When I was living in South Africa, I went on safari. We were volunteering at a safari reserve, which sounded pretty great. We’d stand around shuffling our feet a lot and move some debris from one patch of ground to another patch of ground and then stare at it. Someone would take a photo, give us a bright yellow T shirt and then we’d all go and get pissed and look at hippos.
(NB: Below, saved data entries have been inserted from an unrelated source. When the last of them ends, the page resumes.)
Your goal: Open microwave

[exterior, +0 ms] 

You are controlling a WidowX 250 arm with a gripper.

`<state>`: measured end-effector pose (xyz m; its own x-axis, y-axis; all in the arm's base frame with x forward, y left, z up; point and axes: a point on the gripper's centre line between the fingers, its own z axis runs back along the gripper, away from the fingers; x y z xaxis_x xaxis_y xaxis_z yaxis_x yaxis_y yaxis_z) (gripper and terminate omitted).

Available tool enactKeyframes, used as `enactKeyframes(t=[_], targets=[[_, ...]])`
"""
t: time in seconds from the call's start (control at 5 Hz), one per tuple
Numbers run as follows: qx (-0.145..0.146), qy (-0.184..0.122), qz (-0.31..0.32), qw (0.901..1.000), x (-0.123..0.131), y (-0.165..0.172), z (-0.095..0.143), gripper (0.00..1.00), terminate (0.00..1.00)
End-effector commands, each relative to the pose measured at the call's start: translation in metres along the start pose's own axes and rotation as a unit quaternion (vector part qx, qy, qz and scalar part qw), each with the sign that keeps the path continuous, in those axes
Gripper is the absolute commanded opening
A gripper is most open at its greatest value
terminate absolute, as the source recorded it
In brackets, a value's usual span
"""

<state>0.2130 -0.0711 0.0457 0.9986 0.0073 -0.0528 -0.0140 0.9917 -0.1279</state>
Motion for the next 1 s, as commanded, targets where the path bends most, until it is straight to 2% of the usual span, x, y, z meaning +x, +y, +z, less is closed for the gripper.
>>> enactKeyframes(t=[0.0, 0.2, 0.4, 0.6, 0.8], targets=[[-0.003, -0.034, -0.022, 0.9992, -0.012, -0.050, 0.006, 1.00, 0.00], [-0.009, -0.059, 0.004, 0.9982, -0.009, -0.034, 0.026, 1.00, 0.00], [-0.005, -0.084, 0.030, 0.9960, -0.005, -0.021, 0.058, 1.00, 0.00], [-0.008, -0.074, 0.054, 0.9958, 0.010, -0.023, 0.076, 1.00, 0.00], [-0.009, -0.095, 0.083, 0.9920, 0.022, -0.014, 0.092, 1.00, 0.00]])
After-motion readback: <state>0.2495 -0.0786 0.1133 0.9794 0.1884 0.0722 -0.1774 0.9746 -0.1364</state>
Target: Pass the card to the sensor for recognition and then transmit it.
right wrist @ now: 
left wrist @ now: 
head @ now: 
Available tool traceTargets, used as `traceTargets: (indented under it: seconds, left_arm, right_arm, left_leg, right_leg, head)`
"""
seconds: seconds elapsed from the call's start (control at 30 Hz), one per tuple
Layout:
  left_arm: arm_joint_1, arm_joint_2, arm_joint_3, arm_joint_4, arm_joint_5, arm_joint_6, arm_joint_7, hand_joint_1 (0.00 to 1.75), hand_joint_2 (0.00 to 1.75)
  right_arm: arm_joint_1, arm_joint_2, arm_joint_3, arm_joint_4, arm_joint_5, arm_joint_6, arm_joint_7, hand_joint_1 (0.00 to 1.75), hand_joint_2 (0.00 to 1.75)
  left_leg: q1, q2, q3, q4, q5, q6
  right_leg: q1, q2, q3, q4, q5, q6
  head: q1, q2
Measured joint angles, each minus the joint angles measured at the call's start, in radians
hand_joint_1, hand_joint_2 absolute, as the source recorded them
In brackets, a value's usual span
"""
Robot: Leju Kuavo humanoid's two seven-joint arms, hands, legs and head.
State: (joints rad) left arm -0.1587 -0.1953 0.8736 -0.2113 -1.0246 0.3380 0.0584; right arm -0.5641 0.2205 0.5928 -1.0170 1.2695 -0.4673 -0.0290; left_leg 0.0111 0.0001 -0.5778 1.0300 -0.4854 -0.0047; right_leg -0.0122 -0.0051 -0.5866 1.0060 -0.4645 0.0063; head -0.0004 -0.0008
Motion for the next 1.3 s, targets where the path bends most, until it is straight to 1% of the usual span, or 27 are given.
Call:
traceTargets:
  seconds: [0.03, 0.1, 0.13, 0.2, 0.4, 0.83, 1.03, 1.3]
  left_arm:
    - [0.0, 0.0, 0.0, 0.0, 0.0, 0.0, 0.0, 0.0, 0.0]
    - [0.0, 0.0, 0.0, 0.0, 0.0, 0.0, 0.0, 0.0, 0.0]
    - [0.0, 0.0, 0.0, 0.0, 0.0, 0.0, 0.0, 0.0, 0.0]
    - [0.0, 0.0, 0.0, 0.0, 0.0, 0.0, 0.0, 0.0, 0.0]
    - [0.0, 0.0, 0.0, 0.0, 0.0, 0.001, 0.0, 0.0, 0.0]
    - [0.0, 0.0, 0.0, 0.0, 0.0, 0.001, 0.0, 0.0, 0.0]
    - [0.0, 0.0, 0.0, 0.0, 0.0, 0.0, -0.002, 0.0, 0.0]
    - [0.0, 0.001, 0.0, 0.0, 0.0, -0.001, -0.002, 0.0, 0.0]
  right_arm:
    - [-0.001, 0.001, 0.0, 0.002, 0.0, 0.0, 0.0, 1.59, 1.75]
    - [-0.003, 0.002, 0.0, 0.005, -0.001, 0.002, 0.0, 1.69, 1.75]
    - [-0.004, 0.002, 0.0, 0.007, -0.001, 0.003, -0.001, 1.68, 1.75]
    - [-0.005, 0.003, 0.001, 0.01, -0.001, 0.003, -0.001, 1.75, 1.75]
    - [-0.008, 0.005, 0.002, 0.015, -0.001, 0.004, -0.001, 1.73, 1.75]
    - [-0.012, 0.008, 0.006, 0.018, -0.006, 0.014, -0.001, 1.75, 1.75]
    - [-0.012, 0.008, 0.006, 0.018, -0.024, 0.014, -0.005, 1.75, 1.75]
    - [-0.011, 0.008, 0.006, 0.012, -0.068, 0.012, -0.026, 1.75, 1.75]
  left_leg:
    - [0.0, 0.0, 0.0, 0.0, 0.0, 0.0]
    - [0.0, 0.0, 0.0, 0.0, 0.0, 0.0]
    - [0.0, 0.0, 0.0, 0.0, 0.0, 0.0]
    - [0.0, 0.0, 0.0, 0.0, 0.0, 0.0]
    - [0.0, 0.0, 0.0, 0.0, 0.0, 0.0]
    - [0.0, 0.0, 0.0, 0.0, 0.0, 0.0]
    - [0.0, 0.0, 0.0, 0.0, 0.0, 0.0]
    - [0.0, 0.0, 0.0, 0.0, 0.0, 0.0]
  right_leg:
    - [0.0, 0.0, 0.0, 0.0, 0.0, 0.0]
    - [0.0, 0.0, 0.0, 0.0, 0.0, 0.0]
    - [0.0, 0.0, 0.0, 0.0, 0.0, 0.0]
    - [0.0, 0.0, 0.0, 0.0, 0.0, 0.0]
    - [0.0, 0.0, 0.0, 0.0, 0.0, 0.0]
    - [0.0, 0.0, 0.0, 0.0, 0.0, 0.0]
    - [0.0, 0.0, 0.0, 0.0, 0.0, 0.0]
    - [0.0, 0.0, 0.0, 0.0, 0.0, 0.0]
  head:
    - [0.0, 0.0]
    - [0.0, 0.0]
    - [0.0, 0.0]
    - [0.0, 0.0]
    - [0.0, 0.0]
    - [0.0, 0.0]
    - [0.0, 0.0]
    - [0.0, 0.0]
As it turned out, we did stare at a fair amount of debris. The debris just happened to be mounds of sun-bleached bones that had recently been nibbled clean by the incisors of a lion. Guards stood around us with pretty bargain bin looking guns – less sub-machine, more sub-standard; and we industriously toiled away, moving mammalian remains into more orderly, tourist-friendly piles. Occasionally a guard would bark something in Xhosa and we would all shit ourselves; before we realised that he was asking for a light, as opposed to telling us that a full size alpha lion had its jaws clamped around our ankle. I kept freezing mid-action in a bizarre testament to Musical Statues, as it worked out pretty well for the kids in Jurassic Park.

We also had to corral Peruvian horses, which sounded very romantic and I imagined flinging myself around a paddock like Robert Redford; but as a matter of fact wild Peruvian horses are stubborn bastards and I spent three hours sprinting headlong in random directions swinging a rope around as I had absolutely no bloody idea what I was supposed to be doing.

 

The job I enjoyed the most was babysitting tiny newborn crocodiles, who sloshed around in enamel dishes of water and were quite self sufficient, so I could drink lots of wine whilst carrying out this particular task.

I snapped a few photos – one of which is below. This blog post is photography based – focused around photographic social media in fact – that billion dollar idea… Instagram. That may come as a slight curveball seeing as I’ve just rambled on about South African safari reserves for the last 300 and something words…but there is a relevant point, I promise.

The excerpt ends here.